The Basics of Medicaid
The Medicaid program was put in place in 1965 as an amendment to the Social Security Act of 1935, making state and federal funds available to help low-income individuals and families pay for certain types of basic medical care. Initially, the program was limited to individuals receiving monetary benefits through government welfare programs, but it is now available to more than 50 million low income Americans.
Medicaid is an optional program—the individual states do not have to participate. However, because the federal government assumes the bulk of costs for Medicaid, paying anywhere from 50% to 80% of a state’s costs, every state participates and administers its own Medicaid plan. A number of states have opted out of the Medicaid expansion under Obamacare, but every state has a Medicaid program.
The Types of Services Covered by Medicaid
Medicaid provides payment of or reimbursement for a wide range of costs, including inpatient and outpatient hospital services, skilled home nursing services, lab and x-ray services, physical therapy, rehabilitation, hospice care and doctor’s fees. Medicaid only pays for services rendered by approved physicians or health care providers, and typically does not reimburse a service provider for 100% of costs.
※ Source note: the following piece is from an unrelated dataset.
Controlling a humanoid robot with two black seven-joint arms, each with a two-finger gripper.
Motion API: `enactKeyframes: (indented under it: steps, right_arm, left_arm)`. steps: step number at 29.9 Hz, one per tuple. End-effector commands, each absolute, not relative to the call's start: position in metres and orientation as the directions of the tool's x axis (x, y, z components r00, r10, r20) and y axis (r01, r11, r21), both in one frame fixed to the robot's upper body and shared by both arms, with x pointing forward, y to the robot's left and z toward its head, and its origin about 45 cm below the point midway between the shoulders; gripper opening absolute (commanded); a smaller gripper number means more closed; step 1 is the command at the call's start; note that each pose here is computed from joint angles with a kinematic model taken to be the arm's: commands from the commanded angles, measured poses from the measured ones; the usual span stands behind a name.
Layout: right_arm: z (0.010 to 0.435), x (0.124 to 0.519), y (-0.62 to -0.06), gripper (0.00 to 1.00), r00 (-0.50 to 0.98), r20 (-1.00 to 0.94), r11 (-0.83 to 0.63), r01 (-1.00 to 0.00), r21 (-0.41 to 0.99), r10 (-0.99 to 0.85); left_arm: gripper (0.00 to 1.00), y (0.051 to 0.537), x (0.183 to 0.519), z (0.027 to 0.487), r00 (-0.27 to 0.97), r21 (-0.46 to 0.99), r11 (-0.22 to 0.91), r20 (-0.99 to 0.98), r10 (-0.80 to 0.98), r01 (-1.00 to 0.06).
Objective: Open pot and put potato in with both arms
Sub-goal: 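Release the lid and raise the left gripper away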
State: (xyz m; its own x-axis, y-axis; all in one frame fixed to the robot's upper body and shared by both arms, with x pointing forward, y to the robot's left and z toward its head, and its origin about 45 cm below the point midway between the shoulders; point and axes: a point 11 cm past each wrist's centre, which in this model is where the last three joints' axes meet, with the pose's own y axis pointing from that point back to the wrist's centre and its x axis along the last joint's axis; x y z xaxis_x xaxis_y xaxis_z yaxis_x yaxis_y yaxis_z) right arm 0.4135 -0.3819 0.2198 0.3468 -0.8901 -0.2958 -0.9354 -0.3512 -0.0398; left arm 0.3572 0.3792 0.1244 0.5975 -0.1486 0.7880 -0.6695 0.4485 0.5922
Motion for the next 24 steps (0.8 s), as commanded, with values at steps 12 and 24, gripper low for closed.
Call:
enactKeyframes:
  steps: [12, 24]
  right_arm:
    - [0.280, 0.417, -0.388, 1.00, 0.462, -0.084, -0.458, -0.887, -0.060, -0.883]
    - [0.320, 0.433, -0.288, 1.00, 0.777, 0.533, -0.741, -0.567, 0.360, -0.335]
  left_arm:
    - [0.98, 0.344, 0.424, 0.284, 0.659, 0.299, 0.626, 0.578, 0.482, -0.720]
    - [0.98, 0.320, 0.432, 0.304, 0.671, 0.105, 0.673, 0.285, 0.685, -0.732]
As a consequence, most doctors and other service providers limit the number of Medicaid patients they treat.
Eligibility for Medicaid
Under federal law, a state may not reduce any other welfare benefits a person receives because of eligibility for Medicaid. Furthermore, states are prohibited from imposing or establishing citizenship or residency requirements, other than requiring residency within the state. Age and employment are also not allowed to be restrictions on access to Medicaid.
Because of significant instances of fraud, by both care providers and patients, Congress enacted legislation in 1996 imposing criminal penalties for Medicaid fraud.